Part 3: + 13 Lbs

This is the last post in the Toronto series – be sure to check out Part 1 and Part 2 first so you’re not entirely lost. But first, what do you think of the new look? I finally caved and signed up for Twitter to see what all the fuss was about. At least that’s what I tell most people. Secretly (well, not so secretly anymore), I did it so I could get free, round-the-clock comedy from my favourite comedians. If you’re reading Steve Martin (hahah yeah right): you are topical, delightfully literary (a rare feat when restricted to 140 characters), hilarious and I love you. I don’t care about the age difference, really. But back to my original point: I joined Twitter, felt empowered and “plugged-in”, and decided that One Lil’ Vegan needed a digital facelift. Hope you like it!

Back to our luscious Torontonian food. Sunday was beautiful and sunny, perfect for walking the streets of Toronto in search of food. You might think this is a set-up for a description of Toronto’s famous “street meat“, but alas, we didn’t partake on this trip. The veggie dogs and veggie fries AND GRAVY really are heavenly though, and I recommend them unreservedly (well, as long as you make sure the gravy’s ok beforehand – they’re not all vegan). Anyhoo, luckily we didn’t have to search far (you’re never far from anything in downtown Toronto). We found ourselves at Fresh, the other best-known veggie place in Toronto, and proceeded to eat our faces off. I had the best blueberry pancakes and herbed homefries EVAH, and the soy latte was pretty amazing as well. The only fault I could find was the floppy, rather lackluster tempeh bacon that could have been amazing if it had been cooked properly. Twice now in one short weekend I’ve had to suffer through undercooked tempeh/seitan, which is truly awful. These folks are professionals! They should know that the only good tempeh bacon is the crispy kind, and that anyone who knows tempeh bacon enough to order it will gladly wait the extra 2 minutes it takes to get a good crisp. I regret that I didn’t say anything to the server, though I think it was because I was hoping that this was a momentary lapse in judgement on the chef’s part, and that they don’t make a habit of serving soggy tempeh. I hope I’m right for the sake of tempeh bacon eaters everywhere.

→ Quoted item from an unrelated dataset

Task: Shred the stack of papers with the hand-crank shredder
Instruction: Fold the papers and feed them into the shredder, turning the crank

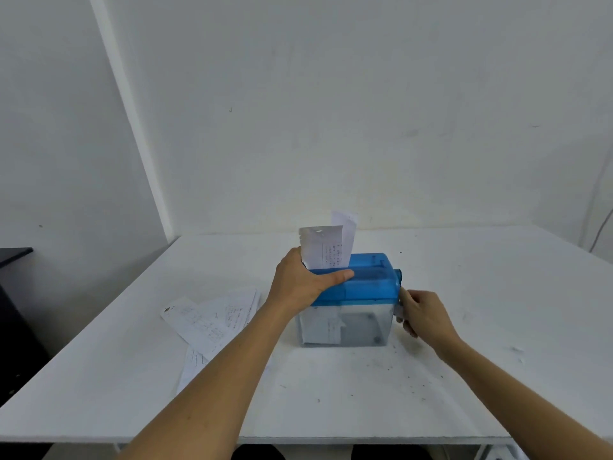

We finally smartened up and skipped lunch, knowing what we had planned for Sunday night: a night in vegging in front of the Grammys (my sister had to check it out for work reasons – don’t ask). They were “interesting”, and I use the word interesting in the way folks use it when they can’t think of anything positive to say, but they don’t want to say something bad (e.g., “that painting is so interesting”). But what was on the menu, you ask? The non-vegans in the room got to have “gourmet” poutines from Smokes. For those of you who don’t know, Smokes is a fairly new phenomenon, bringing poutine made with delicious veggie gravy to the masses. The unfortunate thing is that it’s veggie, not vegan. Why, oh WHY haven’t they taken the simple step of removing the milk powder?! SMOKES PEOPLE, I have a request: please, please, please rethink the milk powder – you’ll make thousands of vegans very happy. Luckily for me there was a Thai restaurant called Pi-Tom right around the corner. The sticky rice with peanut sauce and subtly delicious pad se-ew (rice noodles with veggies, tofu and a soya sauce-based sauce — traditionally it comes with eggs but that’s an easy thing to omit) made me forget about the fragrant and decadent poutines that surrounded me (well, almost).

That’s it folks – the great, the good, and the “meh”. After all, nothing was bad (which is a pretty amazing feat); we just came across a few dishes that were poorly executed. That being said, I’ll spare you the details concerning my second and third VIA train meals (*shudder* it was a long train ride), though I’ll share a final lesson: VIA food is always bad, but it gets worse as the day wears on.

All in all, I’ve come home with a head full of ideas, inspired by the multitude of menus we perused over the weekend, and a heart full of love (and a little forgiveness) for Toronto’s chefs. I hope you’ve been inspired too, to either cook, travel or head out to that new restaurant you’ve been dying to try. Lil’Vegan out.